The TRaCaR Ratio: Selecting the Right Storage Technology for Active Dataset-Serving Databases
Francisco Romero, Benjamin Braun, David Cheriton

TL;DR
This paper introduces the TRaCaR ratio, a metric for selecting cost-effective storage solutions for active databases based on workload and dataset growth predictions, especially considering emerging low-latency storage technologies.
Contribution
It proposes the TRaCaR ratio as a novel metric to guide storage technology and memory provisioning decisions in database systems with evolving storage options.
Findings
TRaCaR ratio effectively guides storage technology selection.
Application of TRaCaR with 3DXP and Flash shows promising results.

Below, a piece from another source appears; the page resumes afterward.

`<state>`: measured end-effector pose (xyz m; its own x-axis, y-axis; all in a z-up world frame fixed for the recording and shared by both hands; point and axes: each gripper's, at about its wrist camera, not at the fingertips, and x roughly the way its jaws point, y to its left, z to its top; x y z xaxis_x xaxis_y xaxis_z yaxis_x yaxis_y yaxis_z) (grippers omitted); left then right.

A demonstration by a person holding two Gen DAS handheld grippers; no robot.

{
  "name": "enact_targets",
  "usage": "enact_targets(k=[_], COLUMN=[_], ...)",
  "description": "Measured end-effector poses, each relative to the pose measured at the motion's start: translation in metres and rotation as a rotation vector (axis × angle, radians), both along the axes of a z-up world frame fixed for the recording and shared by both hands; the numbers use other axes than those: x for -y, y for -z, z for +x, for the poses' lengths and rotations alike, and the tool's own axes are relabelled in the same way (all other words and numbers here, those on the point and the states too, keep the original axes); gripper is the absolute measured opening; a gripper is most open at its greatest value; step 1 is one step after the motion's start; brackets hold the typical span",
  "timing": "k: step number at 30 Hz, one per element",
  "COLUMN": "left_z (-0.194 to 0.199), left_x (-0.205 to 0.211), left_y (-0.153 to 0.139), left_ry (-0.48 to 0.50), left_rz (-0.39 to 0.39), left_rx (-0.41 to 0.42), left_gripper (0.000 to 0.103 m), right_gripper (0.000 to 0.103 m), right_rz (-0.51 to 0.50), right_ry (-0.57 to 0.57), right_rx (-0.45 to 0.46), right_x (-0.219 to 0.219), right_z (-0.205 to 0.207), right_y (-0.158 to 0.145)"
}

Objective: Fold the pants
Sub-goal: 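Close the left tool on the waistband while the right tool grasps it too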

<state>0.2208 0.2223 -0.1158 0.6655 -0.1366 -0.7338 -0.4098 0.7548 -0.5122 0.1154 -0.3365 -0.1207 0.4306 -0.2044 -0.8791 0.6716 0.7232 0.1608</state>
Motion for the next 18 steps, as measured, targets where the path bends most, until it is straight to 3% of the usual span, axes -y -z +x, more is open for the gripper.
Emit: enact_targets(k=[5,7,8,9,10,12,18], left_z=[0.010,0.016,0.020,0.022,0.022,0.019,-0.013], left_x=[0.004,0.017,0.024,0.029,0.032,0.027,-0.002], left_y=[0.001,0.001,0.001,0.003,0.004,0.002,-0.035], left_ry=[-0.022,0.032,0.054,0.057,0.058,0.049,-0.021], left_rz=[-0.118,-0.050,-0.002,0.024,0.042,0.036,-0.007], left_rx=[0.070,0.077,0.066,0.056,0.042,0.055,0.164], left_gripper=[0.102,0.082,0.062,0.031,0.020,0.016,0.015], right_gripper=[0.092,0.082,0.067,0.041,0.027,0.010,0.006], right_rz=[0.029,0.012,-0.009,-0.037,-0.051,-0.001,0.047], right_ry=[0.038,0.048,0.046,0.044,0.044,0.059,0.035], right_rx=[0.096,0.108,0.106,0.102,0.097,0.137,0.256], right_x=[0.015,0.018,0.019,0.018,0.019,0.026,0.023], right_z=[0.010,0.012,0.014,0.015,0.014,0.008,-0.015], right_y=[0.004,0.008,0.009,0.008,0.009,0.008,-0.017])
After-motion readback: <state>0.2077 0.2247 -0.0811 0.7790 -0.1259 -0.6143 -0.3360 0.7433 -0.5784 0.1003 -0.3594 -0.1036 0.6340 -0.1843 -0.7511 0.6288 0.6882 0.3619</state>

Highlights future research directions leveraging the ratio.
Abstract
Main memory database systems aim to provide users with low latency and high throughput access to data. Most data resides in secondary storage, which is limited by the access speed of the technology. For hot content, data resides in DRAM, which has become increasingly expensive as datasets grow in size and access demand. With the emergence of low-latency storage solutions such as Flash and Intel's 3D XPoint (3DXP), there is an opportunity for these systems to give users high Quality-of-Service while reducing the cost for providers. To achieve high performance, providers must provision the server hosts for these datasets with the proper amount of DRAM and secondary storage, as well as selecting a storage technology. The growth of capacity and transaction load overtime makes it expensive to flip back-and-forth between different storage technologies and memory-storage combinations. Servers…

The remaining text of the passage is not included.